Keepalived
Keepalived is a failover and monitoring daemon for Linux virtual server (LVS) clusters that provides high availability functionality and load balancing using the Virtual Router Redundancy Protocol (VRRP).
Installation
Install the keepalived package.
Enable keepalived.service
.
Configuration
The service is configured in /etc/keepalived/keepalived.conf
.
Master and backup failover setup
The following provides a basic configuration to setup a high availability cluster with two servers/routers sharing a virtual IP address. Both need to be running keepalived.
On host A:
/etc/keepalived/keepalived.conf
vrrp_instance VI_1 { state MASTER interface eth0 virtual_router_id 101 priority 255 advert_int 1 authentication { auth_type PASS auth_pass pass1234 } virtual_ipaddress { 172.16.0.100 } }
On host B:
/etc/keepalived/keepalived.conf
vrrp_instance VI_1 { state BACKUP interface eth0 virtual_router_id 101 priority 150 advert_int 1 authentication { auth_type PASS auth_pass pass1234 } virtual_ipaddress { 172.16.0.100 } }
The state sets the initial role of the host when the service is started and before multicast advertisements are processed to determine the host with the highest priority which will take the master role. This setup means that the host A with the higher priority will manage the VIP (virtual IP address) and only if host A stops responding will host B take over the VIP. The default transition time until takeover is one second.
Failover setup with monitoring
The following provides a failover cluster for service (sshd) running on the same hosts as keepalived.

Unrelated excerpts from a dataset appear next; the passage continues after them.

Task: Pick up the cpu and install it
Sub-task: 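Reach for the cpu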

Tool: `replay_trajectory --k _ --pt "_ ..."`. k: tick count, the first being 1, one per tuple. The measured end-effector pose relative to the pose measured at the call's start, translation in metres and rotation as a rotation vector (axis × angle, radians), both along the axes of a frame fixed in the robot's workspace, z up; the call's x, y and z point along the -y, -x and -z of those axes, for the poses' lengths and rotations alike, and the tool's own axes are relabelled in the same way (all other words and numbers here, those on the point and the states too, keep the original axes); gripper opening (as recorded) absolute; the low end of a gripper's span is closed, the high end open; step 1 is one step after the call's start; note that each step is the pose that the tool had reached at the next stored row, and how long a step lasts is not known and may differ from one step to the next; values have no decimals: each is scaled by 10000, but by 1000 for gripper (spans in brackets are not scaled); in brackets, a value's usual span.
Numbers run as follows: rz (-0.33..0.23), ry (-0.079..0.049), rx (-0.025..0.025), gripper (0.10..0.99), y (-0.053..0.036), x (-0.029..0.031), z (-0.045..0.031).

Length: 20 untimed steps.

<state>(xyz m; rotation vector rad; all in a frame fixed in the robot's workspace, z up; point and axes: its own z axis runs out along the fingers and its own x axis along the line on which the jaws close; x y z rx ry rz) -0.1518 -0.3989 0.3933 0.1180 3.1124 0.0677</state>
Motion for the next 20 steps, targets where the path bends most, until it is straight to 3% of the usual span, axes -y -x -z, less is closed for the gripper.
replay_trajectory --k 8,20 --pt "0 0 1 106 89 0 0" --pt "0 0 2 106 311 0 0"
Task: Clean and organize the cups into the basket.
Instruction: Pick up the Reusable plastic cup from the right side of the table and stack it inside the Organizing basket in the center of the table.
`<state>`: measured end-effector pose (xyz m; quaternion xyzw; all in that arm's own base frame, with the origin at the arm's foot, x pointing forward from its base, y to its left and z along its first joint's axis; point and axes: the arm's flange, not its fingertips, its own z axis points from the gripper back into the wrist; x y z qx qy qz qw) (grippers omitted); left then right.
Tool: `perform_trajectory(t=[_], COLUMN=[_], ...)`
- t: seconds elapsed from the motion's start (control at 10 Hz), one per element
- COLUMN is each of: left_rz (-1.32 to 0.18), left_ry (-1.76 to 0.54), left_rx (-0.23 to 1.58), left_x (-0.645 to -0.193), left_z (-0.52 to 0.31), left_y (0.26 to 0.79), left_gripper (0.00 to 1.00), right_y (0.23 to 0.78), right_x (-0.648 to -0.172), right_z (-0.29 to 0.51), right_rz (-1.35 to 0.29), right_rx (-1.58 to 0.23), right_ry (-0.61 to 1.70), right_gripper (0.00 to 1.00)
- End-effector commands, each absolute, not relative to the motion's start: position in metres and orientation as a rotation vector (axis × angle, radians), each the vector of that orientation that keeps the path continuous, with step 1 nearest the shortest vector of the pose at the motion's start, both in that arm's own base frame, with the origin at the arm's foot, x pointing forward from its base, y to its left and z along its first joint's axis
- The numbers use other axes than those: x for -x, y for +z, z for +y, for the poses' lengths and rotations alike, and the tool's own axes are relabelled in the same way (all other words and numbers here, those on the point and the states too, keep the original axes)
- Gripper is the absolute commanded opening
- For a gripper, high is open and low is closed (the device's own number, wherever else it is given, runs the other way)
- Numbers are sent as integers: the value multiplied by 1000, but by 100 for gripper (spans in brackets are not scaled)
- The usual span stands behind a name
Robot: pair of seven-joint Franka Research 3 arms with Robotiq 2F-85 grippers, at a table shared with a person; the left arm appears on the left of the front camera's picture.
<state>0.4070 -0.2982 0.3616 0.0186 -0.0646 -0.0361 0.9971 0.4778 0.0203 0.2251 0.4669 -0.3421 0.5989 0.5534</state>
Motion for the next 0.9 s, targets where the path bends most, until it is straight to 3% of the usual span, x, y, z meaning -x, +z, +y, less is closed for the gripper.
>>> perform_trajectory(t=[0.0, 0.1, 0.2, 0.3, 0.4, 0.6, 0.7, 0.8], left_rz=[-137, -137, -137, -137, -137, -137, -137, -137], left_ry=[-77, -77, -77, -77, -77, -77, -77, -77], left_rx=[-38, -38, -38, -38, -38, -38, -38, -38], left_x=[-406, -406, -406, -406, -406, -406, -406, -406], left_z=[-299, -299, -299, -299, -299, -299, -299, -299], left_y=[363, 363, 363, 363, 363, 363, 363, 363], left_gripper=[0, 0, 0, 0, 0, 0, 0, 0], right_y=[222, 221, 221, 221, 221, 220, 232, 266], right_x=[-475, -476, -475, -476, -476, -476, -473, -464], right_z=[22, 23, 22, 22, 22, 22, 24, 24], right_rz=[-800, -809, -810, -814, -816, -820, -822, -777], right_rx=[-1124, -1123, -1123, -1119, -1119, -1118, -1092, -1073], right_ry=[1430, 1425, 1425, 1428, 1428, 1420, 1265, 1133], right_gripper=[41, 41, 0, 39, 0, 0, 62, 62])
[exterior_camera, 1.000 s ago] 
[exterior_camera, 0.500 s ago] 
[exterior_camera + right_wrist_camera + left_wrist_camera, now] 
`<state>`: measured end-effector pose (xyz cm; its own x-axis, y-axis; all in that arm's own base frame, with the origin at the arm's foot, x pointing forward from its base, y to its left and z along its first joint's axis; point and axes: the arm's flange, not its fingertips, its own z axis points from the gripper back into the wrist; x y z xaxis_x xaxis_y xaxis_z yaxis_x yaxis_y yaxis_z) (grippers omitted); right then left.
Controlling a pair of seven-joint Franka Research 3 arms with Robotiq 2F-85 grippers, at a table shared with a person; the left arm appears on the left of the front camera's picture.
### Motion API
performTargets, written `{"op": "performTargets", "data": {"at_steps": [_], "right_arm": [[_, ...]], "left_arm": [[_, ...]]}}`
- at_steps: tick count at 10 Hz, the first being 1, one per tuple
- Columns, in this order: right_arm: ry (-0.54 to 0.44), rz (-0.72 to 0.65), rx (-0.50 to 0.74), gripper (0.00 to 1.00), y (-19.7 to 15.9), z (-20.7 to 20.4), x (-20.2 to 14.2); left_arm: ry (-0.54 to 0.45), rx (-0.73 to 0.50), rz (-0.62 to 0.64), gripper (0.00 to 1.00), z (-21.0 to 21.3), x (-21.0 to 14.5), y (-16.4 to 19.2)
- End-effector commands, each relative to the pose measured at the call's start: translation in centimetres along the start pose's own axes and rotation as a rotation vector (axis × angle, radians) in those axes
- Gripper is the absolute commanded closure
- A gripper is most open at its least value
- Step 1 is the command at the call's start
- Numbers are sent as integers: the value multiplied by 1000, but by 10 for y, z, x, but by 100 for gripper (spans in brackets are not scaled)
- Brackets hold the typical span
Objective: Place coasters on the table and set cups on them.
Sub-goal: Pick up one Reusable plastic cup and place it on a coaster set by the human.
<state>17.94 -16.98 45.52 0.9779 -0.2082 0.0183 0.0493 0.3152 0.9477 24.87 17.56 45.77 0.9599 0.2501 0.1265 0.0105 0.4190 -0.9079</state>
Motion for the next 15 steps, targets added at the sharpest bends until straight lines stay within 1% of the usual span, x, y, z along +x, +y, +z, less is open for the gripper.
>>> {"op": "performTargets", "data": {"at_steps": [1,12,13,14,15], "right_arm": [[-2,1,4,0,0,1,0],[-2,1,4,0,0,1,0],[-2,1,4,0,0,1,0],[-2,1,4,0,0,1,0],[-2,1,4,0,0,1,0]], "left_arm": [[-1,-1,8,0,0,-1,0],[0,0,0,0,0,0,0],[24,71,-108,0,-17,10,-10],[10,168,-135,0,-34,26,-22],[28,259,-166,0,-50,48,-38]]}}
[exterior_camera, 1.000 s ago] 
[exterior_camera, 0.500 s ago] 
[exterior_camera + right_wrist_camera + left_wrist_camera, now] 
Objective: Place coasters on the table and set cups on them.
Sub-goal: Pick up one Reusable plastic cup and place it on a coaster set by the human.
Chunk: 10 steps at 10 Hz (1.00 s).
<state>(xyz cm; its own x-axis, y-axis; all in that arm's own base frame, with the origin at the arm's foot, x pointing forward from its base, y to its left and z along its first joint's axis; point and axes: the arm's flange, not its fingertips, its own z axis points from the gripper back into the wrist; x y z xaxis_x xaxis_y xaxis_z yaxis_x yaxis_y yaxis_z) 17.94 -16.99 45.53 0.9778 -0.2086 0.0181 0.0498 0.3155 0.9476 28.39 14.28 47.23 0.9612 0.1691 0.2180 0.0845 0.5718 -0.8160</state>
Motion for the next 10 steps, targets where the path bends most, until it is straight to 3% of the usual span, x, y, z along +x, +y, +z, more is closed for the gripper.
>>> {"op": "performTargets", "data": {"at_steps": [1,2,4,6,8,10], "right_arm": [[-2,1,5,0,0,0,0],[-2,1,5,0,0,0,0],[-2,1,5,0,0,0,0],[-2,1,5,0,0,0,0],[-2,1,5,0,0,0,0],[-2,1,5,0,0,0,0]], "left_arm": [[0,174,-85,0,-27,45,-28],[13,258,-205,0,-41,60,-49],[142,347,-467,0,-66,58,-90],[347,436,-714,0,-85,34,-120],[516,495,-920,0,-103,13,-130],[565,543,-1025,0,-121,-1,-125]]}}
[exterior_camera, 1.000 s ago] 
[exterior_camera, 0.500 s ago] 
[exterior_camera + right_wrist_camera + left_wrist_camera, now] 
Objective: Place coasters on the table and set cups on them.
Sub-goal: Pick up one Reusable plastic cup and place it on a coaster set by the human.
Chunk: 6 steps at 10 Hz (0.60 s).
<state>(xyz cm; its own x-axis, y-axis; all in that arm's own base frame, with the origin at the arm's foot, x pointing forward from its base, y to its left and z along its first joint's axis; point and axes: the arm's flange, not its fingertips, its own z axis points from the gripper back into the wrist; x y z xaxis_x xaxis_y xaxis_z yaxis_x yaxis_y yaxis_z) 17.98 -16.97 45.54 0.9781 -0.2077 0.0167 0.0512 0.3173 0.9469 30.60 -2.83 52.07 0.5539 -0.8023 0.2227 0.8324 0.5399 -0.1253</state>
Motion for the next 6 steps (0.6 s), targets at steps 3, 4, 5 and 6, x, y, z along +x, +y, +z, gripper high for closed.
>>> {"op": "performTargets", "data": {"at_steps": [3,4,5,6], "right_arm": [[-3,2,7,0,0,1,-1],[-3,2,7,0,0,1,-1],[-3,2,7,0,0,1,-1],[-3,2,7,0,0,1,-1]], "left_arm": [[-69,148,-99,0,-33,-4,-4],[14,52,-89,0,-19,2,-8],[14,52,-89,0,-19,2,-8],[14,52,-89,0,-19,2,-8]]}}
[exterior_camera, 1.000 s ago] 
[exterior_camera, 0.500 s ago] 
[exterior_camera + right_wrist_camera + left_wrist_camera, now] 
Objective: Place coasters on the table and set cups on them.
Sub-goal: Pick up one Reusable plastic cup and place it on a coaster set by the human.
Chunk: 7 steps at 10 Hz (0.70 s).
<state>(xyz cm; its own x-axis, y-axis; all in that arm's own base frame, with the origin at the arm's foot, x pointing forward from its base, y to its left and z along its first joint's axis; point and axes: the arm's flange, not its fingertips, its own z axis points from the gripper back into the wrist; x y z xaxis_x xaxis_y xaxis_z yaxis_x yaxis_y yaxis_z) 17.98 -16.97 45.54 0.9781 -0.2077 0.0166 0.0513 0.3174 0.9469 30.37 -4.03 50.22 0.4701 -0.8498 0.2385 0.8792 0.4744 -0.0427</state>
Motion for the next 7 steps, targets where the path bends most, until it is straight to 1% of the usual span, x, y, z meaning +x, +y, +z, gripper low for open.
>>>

This setup provides a more dynamic cluster for the sshd service running on the failover host itself. Both servers start in the backup state and the nopreempt option allows the server with the lower priority to keep the master role even when the server with the higher priority returns after a failure. This prevents the interruption of connections to the VIP when the former master server comes back alive. The configuration also includes process tracking to reduce the priority of a server when the target service crashes. Since the weight option in the process section is omitted, the server enters the failed state as soon as the tracked process is no longer available and the delay timer has run out.
On host A:
/etc/keepalived/keepalived.conf
global_defs { notification_email { admin@example.net } notification_email_from lb1@example.net smtp_server mail.example.net smtp_connect_timeout 30 } # enter failed state when the sshd process is down vrrp_track_process track_sshd { process sshd delay 1 } vrrp_instance VI_1 { state BACKUP nopreempt interface eth0 virtual_router_id 101 priority 200 advert_int 1 authentication { auth_type AH auth_pass key12345 } virtual_ipaddress { 172.16.0.100 } track_process { track_sshd } smtp_alert }
On host B:
/etc/keepalived/keepalived.conf
global_defs { notification_email { admin@example.net } notification_email_from lb2@example.net smtp_server mail.example.net smtp_connect_timeout 30 } # enter failed state when the sshd process is down vrrp_track_process track_sshd { process sshd delay 1 } vrrp_instance VI_1 { state BACKUP nopreempt interface eth0 virtual_router_id 101 priority 150 advert_int 1 authentication { auth_type AH auth_pass key12345 } virtual_ipaddress { 172.16.0.100 } track_process { track_sshd } smtp_alert }
Failover with load-balancing
Keepalived also provides load balancing with a number of possible algorithms (see keepalived.conf(5)).
This would be a simple example for HTTP load balancing that can be added to the above configuration:
/etc/keepalived/keepalived.conf
virtual_server 172.16.0.100 80 { delay_loop 6 lvs_sched rr lvs_method NAT protocol TCP real_server 172.16.1.20 80 { TCP_CHECK { connect_timeout 10 } } real_server 172.16.1.21 80 { TCP_CHECK { connect_timeout 10 } } real_server 172.16.1.22 80 { TCP_CHECK { connect_timeout 10 } } real_server 172.16.1.23 80 { TCP_CHECK { connect_timeout 10 } } }
Alternatively, keepalived can also be used for failover with HAproxy acting as the loadbalancer.
Security considerations
The VRRP protocol used by keepalived does not provide significant security against attackers who are already on the same subnet. The main benefit of using authentication in this service is to protect against accidentally adding servers that disrupt an existing cluster. When using auth_type PASS
, the password is sent in plaintext over the local subnet with every multicast packet. Using auth_type AH
(IP Authentication Header) will provide slightly better resilience against attacks but basic disruption and attacks such as ARP spoofing are still possible. Use network restrictions to protect the VRRP traffic if security is a high priority for you, e.g. use an isolated subnet for the cluster and block VRRP traffic from other networks in your firewall.